Tidak berdasar insting semata
Pemilih cerdas berpikir kritis bahwa suaranya sangat berarti dan mahal. Sehingga ia tidak memilih hanya berdasar kemampuan insting. Mungkin di pemilihan sebelunya instingnya tepat sebab  sesuai harapannya, tetapi hal tersebut belum tentu berlaku untuk caleg berikutnya.
Tidak modal familiar saja
Masyarakat akar rumput terkadang sering tertipu dengan penampilan luar. Saat  mereka telah merasa cocok dengan sosok yang dilihatnya, baik di sinetron, layar kaca, dan sebagainya, Maka pilihan itulah yang kemudian terpatri dalam ingatannya. Akibatnya saat hari pencoblosan dengan mudahnya ia mnggerakkan tangannya untuk memilih sosok familiar tersebut.
Pentingnya mempelajari sosok yang dipilih, tidak hnaya sekedar lapar mata, tapi juga lapar karakter beserta latarbelakangnya.
Menyelidiki bak detektif
Pemilih cerdas benar-benar menyelidiki sosok yang dipilihnya.
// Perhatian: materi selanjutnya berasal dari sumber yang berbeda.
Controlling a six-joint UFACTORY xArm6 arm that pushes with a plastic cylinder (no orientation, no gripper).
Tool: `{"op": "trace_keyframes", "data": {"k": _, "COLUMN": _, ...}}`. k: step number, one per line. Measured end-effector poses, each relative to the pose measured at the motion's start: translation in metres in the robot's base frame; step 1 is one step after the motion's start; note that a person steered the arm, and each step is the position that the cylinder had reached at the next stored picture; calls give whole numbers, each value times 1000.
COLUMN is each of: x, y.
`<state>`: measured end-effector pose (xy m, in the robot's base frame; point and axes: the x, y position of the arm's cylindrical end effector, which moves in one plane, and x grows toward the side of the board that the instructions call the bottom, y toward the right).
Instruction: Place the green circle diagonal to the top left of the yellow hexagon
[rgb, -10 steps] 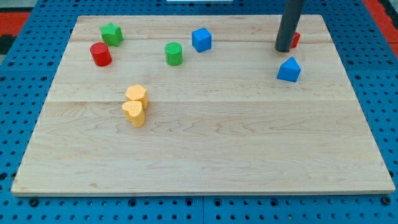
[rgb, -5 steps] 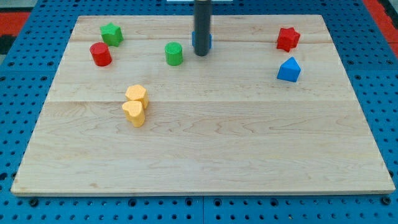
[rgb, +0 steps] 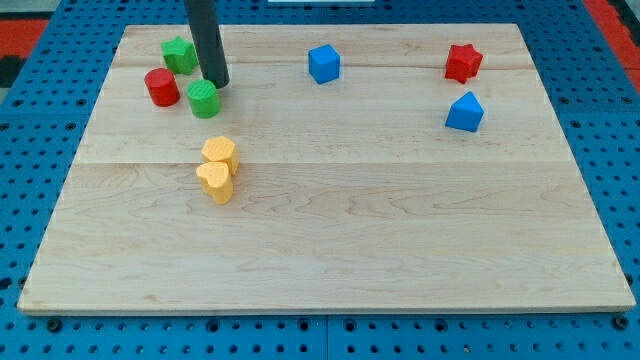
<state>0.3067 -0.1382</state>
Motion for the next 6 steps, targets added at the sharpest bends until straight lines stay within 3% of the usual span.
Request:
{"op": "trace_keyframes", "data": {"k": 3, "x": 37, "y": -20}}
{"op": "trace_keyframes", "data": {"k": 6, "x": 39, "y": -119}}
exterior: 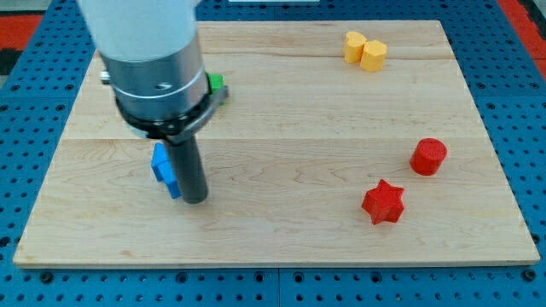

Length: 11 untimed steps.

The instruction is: Slide the red circle left a bit

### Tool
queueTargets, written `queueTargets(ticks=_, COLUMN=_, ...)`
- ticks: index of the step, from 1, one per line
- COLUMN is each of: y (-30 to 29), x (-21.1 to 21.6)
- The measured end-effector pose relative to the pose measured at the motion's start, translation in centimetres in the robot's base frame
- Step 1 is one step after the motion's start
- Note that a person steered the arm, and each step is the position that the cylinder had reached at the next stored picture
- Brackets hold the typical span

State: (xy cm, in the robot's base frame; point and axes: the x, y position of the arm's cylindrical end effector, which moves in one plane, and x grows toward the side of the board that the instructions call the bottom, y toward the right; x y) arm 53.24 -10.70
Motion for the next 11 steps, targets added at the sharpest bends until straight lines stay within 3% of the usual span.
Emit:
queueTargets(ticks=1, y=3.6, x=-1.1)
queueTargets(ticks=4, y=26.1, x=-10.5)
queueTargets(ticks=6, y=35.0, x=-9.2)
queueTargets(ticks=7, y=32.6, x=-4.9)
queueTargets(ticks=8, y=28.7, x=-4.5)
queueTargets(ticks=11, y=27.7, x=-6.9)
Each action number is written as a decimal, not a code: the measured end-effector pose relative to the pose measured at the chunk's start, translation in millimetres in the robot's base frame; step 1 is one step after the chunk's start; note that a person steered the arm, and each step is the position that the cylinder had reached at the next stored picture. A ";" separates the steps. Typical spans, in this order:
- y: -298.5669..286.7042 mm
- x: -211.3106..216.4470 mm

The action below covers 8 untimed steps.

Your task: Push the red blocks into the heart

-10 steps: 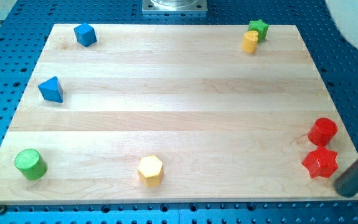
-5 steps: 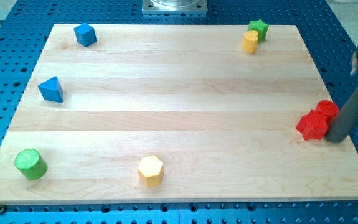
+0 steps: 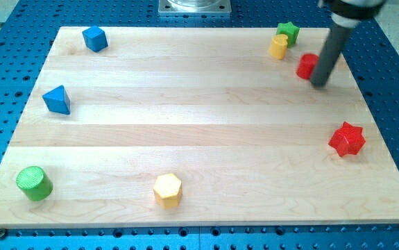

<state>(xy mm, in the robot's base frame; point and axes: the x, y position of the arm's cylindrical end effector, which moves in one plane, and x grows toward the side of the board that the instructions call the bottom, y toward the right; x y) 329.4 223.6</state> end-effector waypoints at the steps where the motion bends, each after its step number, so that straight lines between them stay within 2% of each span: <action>1: -4.3 7.3; 2: -10.5 3.2; 3: -9.4 -23.5; 4: -7.7 28.1; 5: 54.0 104.2; 6: 50.4 136.5; 7: 50.4 136.4; 8: 55.6 164.3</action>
<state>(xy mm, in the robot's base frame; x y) 493.7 279.2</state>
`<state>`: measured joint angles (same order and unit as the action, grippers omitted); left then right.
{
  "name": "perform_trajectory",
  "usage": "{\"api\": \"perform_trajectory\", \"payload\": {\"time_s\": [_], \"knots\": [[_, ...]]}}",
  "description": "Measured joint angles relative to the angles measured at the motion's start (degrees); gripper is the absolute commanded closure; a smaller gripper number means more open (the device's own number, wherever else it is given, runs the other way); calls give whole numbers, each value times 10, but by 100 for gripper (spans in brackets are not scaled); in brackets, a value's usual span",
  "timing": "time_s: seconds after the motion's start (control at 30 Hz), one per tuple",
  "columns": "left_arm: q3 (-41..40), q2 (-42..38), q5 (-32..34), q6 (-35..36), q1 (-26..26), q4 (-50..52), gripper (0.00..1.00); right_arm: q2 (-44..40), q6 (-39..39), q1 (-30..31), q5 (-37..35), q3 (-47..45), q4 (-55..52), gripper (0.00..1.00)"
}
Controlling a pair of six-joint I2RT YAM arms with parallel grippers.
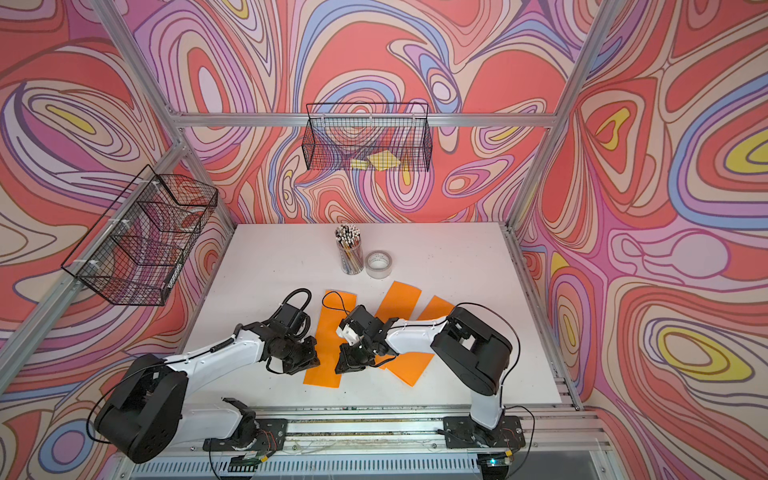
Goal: Fold the rectangular paper in half along the long edge
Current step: Fold the paper at the center of the board.
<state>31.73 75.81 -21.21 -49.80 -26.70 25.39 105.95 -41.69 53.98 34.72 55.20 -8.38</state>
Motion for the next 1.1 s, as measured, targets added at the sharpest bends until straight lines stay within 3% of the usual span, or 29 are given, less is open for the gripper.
{"api": "perform_trajectory", "payload": {"time_s": [0.63,1.1], "knots": [[0,-1,2,0,0,1,100,-23,3,11,-8,19,-33,85],[0,-1,3,0,-1,1,100,28,-1,31,8,10,2,86]]}}
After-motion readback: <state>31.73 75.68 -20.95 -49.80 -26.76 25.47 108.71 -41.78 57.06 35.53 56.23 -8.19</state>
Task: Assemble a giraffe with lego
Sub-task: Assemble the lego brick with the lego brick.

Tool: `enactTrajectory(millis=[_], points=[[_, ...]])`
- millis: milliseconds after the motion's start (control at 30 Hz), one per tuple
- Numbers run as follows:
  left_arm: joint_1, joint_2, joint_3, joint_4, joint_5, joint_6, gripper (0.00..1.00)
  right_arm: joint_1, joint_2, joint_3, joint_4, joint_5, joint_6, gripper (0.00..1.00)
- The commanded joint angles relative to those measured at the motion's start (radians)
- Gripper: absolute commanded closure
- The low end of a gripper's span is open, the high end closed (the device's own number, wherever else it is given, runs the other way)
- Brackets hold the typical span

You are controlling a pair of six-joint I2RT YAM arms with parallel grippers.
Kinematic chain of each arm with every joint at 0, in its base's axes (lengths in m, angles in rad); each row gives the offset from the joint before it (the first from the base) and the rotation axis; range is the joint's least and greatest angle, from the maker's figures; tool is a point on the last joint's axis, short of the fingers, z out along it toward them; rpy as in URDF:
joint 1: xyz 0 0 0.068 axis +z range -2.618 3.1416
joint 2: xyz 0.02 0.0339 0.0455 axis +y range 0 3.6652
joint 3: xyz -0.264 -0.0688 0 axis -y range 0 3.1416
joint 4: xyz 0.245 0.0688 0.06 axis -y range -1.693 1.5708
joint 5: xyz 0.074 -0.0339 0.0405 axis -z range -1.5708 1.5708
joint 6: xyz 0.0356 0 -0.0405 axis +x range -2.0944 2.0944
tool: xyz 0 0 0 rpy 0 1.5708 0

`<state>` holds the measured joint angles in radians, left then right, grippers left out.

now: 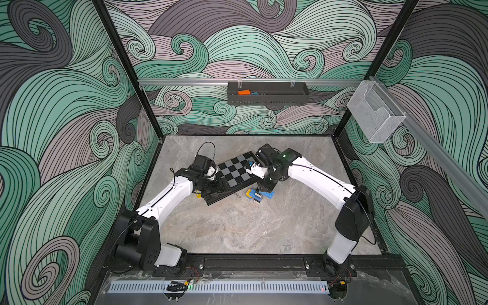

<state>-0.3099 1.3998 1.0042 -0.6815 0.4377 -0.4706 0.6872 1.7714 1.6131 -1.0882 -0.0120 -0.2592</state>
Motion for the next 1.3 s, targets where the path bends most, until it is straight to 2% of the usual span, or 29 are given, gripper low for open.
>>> enactTrajectory(millis=[0, 700, 1267], points=[[-0.005, 0.011, 0.043, -0.021, 0.012, 0.026, 0.21, -0.012, 0.026, 0.001, -0.022, -0.020, -0.005, 0.86], [-0.005, 0.052, 0.059, -0.017, 0.018, 0.039, 0.21, -0.032, 0.019, 0.071, -0.031, -0.058, 0.002, 0.86], [-0.005, 0.052, 0.065, -0.015, 0.022, 0.039, 0.22, -0.033, 0.013, 0.030, -0.061, -0.056, -0.020, 0.86]])
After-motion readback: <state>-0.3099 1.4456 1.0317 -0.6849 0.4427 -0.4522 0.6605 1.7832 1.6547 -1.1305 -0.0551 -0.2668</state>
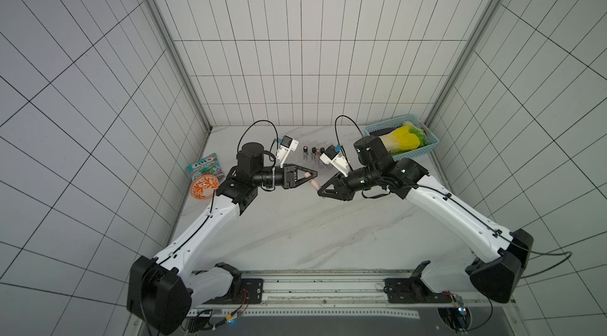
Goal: Arrange the lipsticks in the organizer
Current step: Pick up the lipstick at the center of the board.
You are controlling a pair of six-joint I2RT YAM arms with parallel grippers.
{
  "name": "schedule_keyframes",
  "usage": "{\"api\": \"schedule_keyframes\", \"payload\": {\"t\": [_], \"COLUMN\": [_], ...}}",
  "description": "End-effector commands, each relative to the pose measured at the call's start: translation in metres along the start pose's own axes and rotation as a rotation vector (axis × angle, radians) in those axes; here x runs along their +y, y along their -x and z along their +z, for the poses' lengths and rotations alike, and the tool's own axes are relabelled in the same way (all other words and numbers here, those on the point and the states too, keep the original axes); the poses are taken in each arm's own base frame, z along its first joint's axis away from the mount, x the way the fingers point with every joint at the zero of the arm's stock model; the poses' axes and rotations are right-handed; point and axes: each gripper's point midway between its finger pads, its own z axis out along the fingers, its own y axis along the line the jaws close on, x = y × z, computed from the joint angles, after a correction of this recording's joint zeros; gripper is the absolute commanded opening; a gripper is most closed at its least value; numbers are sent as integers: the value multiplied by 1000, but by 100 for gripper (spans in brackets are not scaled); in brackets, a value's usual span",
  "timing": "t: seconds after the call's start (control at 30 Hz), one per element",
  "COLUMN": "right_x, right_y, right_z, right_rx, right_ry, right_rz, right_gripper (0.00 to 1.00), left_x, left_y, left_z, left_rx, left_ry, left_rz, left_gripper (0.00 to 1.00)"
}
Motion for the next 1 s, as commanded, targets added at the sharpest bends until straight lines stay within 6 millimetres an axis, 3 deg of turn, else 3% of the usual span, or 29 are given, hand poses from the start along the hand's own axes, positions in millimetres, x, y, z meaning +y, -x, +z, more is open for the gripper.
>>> {"api": "schedule_keyframes", "payload": {"t": [0.0, 0.1, 0.27, 0.33, 0.4, 0.53, 0.67, 0.9, 0.97], "right_x": [1, -3, -1, 8, 20, 47, 66, 79, 84], "right_y": [9, 26, 67, 84, 97, 115, 126, 134, 136], "right_z": [-9, -22, -59, -75, -88, -95, -100, -105, -109], "right_rx": [-37, -118, -368, -508, -607, -722, -803, -852, -873], "right_ry": [-57, -135, -244, -231, -186, -12, 137, 232, 258], "right_rz": [-14, -16, -30, -34, -39, -37, -27, -29, -28], "right_gripper": [25, 37, 66, 77, 80, 81, 78, 64, 55], "left_x": [-17, -21, -37, -50, -64, -92, -107, -119, -119], "left_y": [11, 29, 79, 95, 105, 113, 110, 105, 103], "left_z": [-5, -8, -33, -45, -53, -58, -58, -59, -58], "left_rx": [-38, -118, -416, -542, -628, -720, -767, -785, -784], "left_ry": [-7, 29, 95, 80, 45, -37, -97, -154, -162], "left_rz": [64, 72, 112, 139, 166, 228, 265, 287, 286], "left_gripper": [15, 7, 7, 7, 6, 6, 6, 7, 7]}}
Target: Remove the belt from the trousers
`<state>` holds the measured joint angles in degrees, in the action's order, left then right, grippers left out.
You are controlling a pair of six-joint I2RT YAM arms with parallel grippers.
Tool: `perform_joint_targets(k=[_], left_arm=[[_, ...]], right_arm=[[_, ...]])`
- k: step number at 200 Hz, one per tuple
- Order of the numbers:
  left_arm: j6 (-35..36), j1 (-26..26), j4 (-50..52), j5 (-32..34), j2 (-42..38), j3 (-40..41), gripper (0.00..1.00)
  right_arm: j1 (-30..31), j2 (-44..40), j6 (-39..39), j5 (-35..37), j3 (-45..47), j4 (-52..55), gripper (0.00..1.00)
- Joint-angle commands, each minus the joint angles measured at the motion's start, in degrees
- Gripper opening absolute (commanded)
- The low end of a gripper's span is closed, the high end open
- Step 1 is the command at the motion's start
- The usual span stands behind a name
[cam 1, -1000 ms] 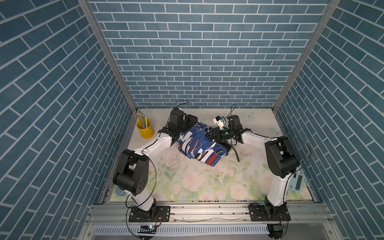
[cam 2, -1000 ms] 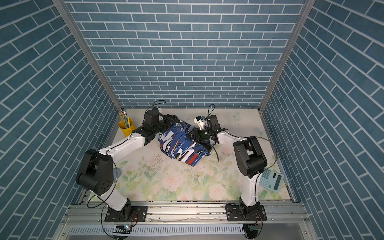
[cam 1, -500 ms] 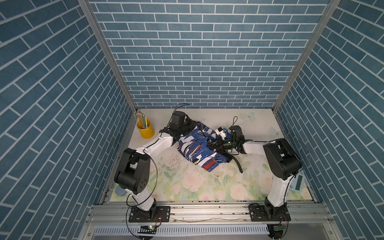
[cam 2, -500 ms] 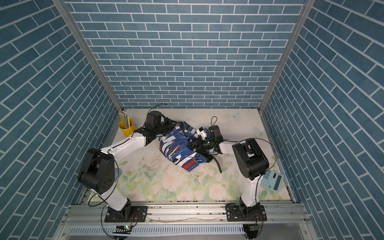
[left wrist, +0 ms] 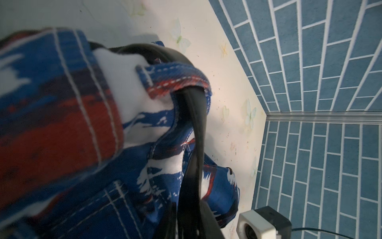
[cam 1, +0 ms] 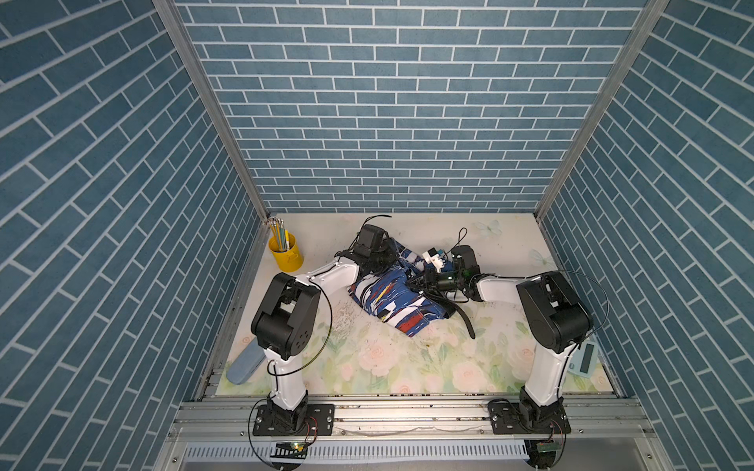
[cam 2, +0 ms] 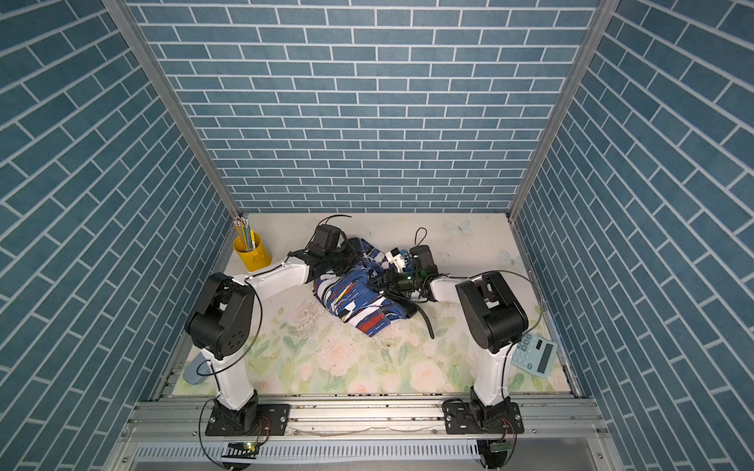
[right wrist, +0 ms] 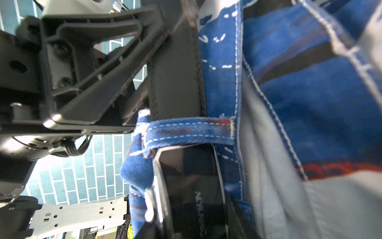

Sebab ia merasa suaranya teramat sangat berarti. Bak detektif, ia betul-betul mencari informasi kemana pun tentang latar belakang dari sosok yang dipilih. Bahkan mencarinya bukan hanya di dunia nyata, namun juga di dunia maya.
Tetapi karena sangat cerdasnya, terkadang membuat pemilih ini lebih memilih golput saat pilihannya tak ada yang sesuai dengan pemikirannya. Sebab ia merasa pilihan adalah sebuah konsekuensi. Bukan hanya sekedar  mempertanggungjawabkan pilihannya terhadap masa depan negara, namun juga tanggungjawab kepada Sang Maha Melihat alam raya.
Pemilih cerdas tidak hanya sekedar memilih, tetapi mereka memiliki alasan dalam melakukannya. Mereka benar-benar melek politik. Membuka mata dan kuping lebar-lebar, sehingga tidak salah pilih agar tidak menimbulkan penyesalan ke depannya.
Menuju Pileg, Pilpres dan Pilkada 2024. Jangan lupa menjadi pemilih cerdas yang melek politik!